Ya sospechaba yo que no escaparía jamás de esta jaula, desde la tarde en que empecé a escribir esta nota en mi casa de Bogotá y la terminé al día siguiente bajo la protección diplomática de la embajada de México. Lo seguí sospechando en la oficina de telégrafos de la isla de Creta, un viertes del pasado julio, cuando logré entenderme con el empleado de turno para que transmitiera el texto en castellano. Lo seguí sospechando en Montreal, cuando tuve que comprar una máquina de escribir de emergencia porque el voltaje de la mía no era el mismo del hotel. Acabé de sospecharlo para siempre hace apenas dos meses en Cuba, cuando tuve que cambiar dos veces las máquinas de escribir porque se negaban a entenderse conmigo. Por último me llevaron una eléctrica de costumbres tan avanzadas, que terminé escribiendo de puño y letra y en un cuaderno de hojas cuadriculadas como en los tiempos remotos y felices de la escuela primaria de Aracataca. Cada vez que me ocurría uno de estos percances apelaba con más ansiedad de tener alguien que se hiciera cargo de mi buena suerte: un escritor.

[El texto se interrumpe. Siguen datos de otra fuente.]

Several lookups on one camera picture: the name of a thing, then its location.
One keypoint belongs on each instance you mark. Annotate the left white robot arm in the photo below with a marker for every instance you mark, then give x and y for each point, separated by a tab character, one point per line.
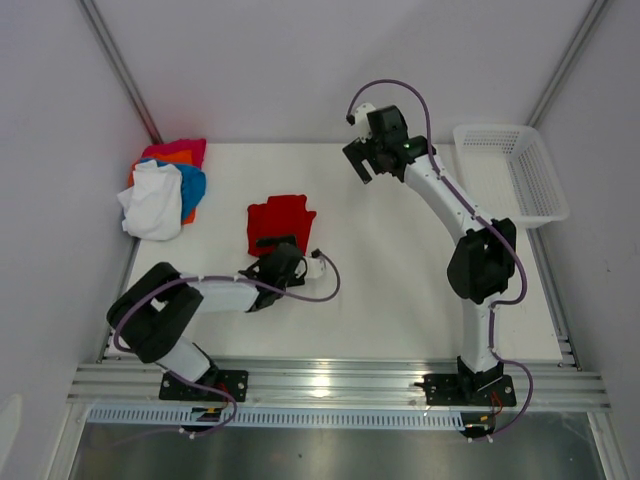
151	317

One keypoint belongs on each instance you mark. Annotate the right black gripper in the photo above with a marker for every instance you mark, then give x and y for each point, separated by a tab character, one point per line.
359	152

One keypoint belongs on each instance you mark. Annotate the blue t shirt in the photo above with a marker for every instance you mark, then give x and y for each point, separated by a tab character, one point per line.
193	186

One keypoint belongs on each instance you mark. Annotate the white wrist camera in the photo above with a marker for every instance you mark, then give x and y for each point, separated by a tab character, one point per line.
359	120
311	267

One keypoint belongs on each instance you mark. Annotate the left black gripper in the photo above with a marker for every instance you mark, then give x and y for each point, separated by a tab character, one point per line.
272	241

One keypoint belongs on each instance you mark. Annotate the pink t shirt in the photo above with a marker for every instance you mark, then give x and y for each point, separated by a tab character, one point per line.
175	147

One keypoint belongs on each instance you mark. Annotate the white t shirt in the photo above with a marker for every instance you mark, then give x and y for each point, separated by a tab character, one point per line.
152	206

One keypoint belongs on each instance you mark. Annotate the white slotted cable duct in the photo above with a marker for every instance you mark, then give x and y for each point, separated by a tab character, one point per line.
277	417

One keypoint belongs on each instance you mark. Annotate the orange t shirt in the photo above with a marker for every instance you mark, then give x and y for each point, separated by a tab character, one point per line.
192	188

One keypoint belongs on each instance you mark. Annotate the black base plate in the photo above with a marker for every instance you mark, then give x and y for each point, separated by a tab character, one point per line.
446	390
233	382

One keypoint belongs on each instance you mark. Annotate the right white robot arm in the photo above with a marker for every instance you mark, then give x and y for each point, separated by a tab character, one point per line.
482	263

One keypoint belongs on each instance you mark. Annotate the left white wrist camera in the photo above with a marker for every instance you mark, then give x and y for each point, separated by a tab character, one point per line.
311	267

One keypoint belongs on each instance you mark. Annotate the aluminium mounting rail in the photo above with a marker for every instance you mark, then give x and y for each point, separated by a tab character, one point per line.
337	384

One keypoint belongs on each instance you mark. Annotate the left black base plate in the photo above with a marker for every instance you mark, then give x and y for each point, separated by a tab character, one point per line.
233	382

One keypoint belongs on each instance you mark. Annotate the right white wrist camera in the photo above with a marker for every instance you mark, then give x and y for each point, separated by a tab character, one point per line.
359	120

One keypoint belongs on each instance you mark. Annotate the red t shirt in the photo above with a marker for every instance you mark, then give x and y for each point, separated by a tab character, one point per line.
280	216

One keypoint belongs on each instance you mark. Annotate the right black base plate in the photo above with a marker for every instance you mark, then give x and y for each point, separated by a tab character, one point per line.
446	390

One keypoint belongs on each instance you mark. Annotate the white plastic basket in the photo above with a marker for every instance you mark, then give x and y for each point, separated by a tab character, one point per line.
507	169

Con todo, nunca he sentido esa necesidad de un modo tan intenso, como un día de hace muchos años en que llegué a la casa de Luis Alcoriza, en México, para trabajar con él en el guion de una película. Lo encontré consternado a las diez de la mañana, porque su cocinera le había pedido el favor de escribirle una carta para el director de Seguridad Social. Alcoriza, que es un escritor excelente con una práctica cotidiana de cajero de banco, que había sido el escritor más inteligente de los primeros guiones para Luis Buñuel y más tarde para sus propias películas, había pensado que la carta sería un asunto de media hora. Pero lo encontré loco de furia, en medio de un montón de papeles rotos, en los cuales no había mucho más que todas las variaciones concebibles de la fórmula inicial: por medio de la presente tengo el gusto de dirigirme a usted para. Traté de ayudarlo, y tres horas después seguíamos haciendo borradores y rompiendo papeles, ya medio borrachos de ginebra con vermouth y atiborrados de chorizos españoles, pero sin haber podido ir más allá de las primeras letras convencionales. Nunca olvidaré la cara de misericordia de la buena cocinera cuando volvió por su carta a las tres de la tarde y le dijimos sin pudor que no habíamos podido escribirla. "Pero si es muy fácil", nos dijo, con toda su humildad. "Mire usted". Y entonces empezó a improvisar la carta con tanta precisión y tanto dominio, que Luis Alcoriza se vio en apuros para copiarla en la máquina con la misma fluidez con que ella dictaba. Aquel día –como todavía hoy– me quedé pensando que tal vez aquella mujer que envejecía sin gloria en el limbo de la cocina, era tal vez el escritor secreto que me hacía falta en la vida para ser un hombre feliz.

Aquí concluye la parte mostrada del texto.